▶ Your objective
Give back an exact copy of the listing that follows, without the pictures.

*** Opening of Provided data ***

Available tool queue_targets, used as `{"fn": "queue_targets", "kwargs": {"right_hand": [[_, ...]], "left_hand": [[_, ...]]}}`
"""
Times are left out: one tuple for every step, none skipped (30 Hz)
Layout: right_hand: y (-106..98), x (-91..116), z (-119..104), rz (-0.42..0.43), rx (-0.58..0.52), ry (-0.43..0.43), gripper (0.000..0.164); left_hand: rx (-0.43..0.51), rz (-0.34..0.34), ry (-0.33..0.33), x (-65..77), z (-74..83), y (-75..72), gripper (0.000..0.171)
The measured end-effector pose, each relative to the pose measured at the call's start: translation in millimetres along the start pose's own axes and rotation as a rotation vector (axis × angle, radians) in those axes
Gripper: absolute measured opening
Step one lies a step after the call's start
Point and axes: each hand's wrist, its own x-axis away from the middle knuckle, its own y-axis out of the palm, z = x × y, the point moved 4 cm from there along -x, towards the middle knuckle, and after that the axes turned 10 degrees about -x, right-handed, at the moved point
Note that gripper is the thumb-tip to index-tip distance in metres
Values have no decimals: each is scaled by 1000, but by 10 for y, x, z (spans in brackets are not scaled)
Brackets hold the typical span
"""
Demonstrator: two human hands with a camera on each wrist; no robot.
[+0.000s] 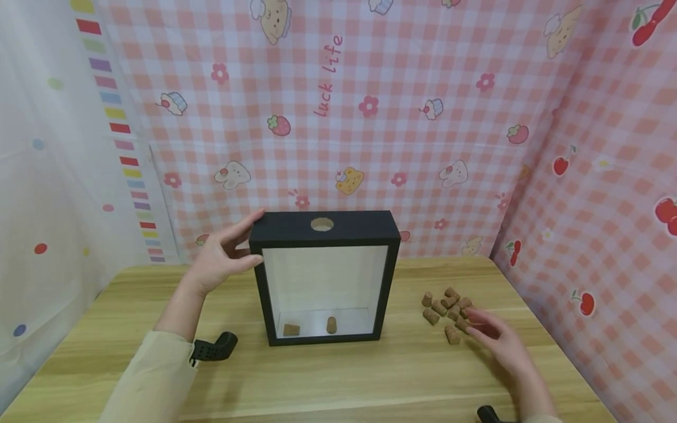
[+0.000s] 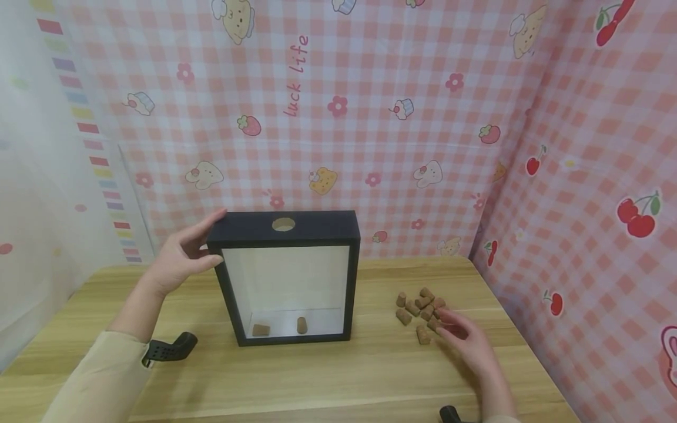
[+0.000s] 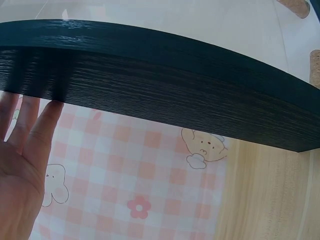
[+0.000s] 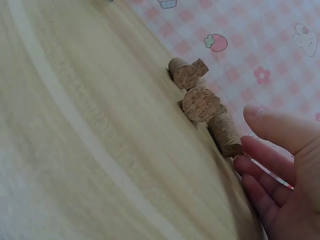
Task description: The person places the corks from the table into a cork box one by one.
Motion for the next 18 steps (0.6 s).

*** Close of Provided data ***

▶ Task result
Available tool queue_targets, used as `{"fn": "queue_targets", "kwargs": {"right_hand": [[_, ...]], "left_hand": [[_, ...]]}}`
"""
Times are left out: one tuple for every step, none skipped (30 Hz)
Layout: right_hand: y (-106..98), x (-91..116), z (-119..104), rz (-0.42..0.43), rx (-0.58..0.52), ry (-0.43..0.43), gripper (0.000..0.164); left_hand: rx (-0.43..0.51), rz (-0.34..0.34), ry (-0.33..0.33), x (-65..77), z (-74..83), y (-75..72), gripper (0.000..0.171)
The measured end-effector pose, each relative to the pose measured at the call's start: translation in millimetres along the start pose's own axes and rotation as a rotation vector (axis × angle, radians) in those axes
Gripper: absolute measured opening
Step one lies a step after the call's start
Point and axes: each hand's wrist, its own x-axis away from the middle knuckle, its own y-axis out of the palm, z = x × y, the point moved 4 cm from there along -x, towards the middle knuckle, and after that the axes turned 10 degrees about -x, right-handed, at the moved point
Note that gripper is the thumb-tip to index-tip distance in metres
Values have no decimals: each is scaled by 1000, but by 10 for y, x, z (spans in brackets are not scaled)
Brackets hold the typical span
"""
Demonstrator: two human hands with a camera on each wrist; no robot.
[+0.000s] 
[+0.000s] 
[+0.000s] 
[+0.000s] 
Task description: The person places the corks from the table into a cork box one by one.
Motion for the next 18 steps (0.6 s).

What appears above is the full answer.